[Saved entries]

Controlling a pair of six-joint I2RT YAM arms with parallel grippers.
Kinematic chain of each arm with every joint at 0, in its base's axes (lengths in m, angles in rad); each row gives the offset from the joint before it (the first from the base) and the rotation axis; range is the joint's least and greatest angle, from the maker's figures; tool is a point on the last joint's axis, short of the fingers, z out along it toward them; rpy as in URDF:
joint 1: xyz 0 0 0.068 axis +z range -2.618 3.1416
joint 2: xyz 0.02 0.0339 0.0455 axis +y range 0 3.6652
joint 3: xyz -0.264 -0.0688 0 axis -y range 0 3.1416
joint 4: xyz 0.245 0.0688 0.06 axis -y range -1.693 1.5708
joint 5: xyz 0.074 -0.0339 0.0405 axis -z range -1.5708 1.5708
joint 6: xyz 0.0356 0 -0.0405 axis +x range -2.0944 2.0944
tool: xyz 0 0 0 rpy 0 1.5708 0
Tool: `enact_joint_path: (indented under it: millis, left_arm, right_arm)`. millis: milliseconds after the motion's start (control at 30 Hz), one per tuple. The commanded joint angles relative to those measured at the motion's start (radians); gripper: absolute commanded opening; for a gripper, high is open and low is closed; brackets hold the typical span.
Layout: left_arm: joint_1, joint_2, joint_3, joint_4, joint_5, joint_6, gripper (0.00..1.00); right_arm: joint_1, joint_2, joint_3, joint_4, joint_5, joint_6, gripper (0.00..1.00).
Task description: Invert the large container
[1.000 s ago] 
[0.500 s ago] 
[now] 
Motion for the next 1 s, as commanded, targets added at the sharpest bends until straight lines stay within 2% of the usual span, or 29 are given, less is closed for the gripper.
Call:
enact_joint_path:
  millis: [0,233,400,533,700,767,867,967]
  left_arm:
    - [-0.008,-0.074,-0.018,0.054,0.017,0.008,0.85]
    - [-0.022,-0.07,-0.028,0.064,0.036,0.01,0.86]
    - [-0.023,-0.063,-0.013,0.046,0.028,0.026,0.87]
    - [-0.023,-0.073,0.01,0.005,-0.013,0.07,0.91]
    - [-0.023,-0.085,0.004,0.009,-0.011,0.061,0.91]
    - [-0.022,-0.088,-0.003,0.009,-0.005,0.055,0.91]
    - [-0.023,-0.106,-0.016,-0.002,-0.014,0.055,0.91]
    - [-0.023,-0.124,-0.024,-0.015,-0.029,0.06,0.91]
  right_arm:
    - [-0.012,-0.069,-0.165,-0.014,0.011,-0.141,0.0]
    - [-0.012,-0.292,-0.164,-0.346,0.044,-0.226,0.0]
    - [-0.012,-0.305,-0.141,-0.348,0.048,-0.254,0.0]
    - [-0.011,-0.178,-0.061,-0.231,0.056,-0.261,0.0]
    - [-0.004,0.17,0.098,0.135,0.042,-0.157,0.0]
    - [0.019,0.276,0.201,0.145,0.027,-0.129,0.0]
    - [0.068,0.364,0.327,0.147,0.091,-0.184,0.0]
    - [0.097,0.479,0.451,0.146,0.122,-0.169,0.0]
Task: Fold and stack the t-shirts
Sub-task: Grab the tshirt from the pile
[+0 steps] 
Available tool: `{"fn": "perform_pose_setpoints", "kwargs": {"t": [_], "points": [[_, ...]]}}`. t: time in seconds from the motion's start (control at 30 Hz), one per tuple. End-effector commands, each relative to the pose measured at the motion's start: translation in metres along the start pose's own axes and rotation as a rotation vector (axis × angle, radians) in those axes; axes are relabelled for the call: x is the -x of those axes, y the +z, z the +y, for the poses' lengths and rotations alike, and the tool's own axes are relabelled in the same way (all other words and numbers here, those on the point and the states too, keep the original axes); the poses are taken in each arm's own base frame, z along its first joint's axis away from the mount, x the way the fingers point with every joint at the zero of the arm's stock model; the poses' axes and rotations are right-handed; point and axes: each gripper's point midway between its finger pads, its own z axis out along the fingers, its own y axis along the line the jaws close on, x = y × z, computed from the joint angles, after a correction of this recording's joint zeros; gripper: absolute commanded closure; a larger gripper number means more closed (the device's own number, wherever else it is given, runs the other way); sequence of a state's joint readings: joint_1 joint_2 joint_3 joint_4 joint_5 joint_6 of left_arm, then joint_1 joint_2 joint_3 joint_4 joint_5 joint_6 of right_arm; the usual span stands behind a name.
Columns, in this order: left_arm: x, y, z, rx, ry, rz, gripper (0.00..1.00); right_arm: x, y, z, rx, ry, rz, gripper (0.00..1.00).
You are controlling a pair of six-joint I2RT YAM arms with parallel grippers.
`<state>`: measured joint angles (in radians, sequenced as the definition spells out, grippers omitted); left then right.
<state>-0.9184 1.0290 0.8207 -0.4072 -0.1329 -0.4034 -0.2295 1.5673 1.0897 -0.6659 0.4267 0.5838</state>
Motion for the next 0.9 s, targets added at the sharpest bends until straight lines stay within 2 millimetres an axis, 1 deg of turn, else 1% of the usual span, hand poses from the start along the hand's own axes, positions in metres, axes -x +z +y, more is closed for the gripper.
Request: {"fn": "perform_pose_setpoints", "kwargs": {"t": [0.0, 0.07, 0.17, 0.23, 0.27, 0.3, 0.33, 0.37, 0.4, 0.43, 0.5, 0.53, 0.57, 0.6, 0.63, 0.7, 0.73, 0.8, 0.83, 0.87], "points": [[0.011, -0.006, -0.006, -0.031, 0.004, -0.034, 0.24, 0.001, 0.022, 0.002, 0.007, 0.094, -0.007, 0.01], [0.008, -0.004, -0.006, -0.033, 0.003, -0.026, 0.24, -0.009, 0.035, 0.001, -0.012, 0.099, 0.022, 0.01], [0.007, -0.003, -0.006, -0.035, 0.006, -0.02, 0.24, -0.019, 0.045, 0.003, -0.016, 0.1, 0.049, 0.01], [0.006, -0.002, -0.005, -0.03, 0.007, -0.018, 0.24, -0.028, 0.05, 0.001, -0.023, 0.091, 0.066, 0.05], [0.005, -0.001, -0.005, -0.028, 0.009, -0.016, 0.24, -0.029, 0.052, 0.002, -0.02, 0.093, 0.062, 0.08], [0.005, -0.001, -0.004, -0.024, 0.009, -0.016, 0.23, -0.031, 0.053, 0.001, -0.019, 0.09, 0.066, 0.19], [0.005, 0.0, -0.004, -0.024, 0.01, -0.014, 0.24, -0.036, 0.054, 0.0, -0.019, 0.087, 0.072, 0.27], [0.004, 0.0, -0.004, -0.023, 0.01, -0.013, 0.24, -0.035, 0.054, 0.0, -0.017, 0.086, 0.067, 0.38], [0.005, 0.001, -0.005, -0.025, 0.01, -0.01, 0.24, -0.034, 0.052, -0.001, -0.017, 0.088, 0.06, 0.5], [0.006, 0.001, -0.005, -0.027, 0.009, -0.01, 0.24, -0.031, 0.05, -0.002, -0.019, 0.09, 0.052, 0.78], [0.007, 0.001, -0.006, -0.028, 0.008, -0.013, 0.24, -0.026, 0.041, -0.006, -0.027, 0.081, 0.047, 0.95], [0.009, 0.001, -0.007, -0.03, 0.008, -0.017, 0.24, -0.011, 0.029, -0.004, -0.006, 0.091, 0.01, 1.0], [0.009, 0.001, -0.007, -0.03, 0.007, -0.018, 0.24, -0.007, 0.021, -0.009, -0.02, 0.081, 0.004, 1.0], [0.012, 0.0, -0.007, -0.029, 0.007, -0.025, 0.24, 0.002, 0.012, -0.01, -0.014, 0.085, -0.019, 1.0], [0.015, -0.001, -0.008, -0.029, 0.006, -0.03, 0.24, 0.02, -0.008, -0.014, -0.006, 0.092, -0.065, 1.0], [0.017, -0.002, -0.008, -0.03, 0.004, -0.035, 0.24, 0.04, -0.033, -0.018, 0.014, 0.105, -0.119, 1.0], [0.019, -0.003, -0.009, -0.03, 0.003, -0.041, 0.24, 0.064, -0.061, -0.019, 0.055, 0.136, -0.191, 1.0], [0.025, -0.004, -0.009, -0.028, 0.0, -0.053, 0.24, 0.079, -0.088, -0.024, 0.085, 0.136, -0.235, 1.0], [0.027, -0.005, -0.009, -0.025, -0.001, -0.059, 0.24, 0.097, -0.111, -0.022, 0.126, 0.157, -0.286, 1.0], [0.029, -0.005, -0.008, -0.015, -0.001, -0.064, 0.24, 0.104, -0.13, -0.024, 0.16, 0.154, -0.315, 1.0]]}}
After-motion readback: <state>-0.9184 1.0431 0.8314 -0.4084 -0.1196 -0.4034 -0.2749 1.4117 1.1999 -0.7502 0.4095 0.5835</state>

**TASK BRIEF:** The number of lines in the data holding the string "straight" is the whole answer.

**RESPONSE:** 2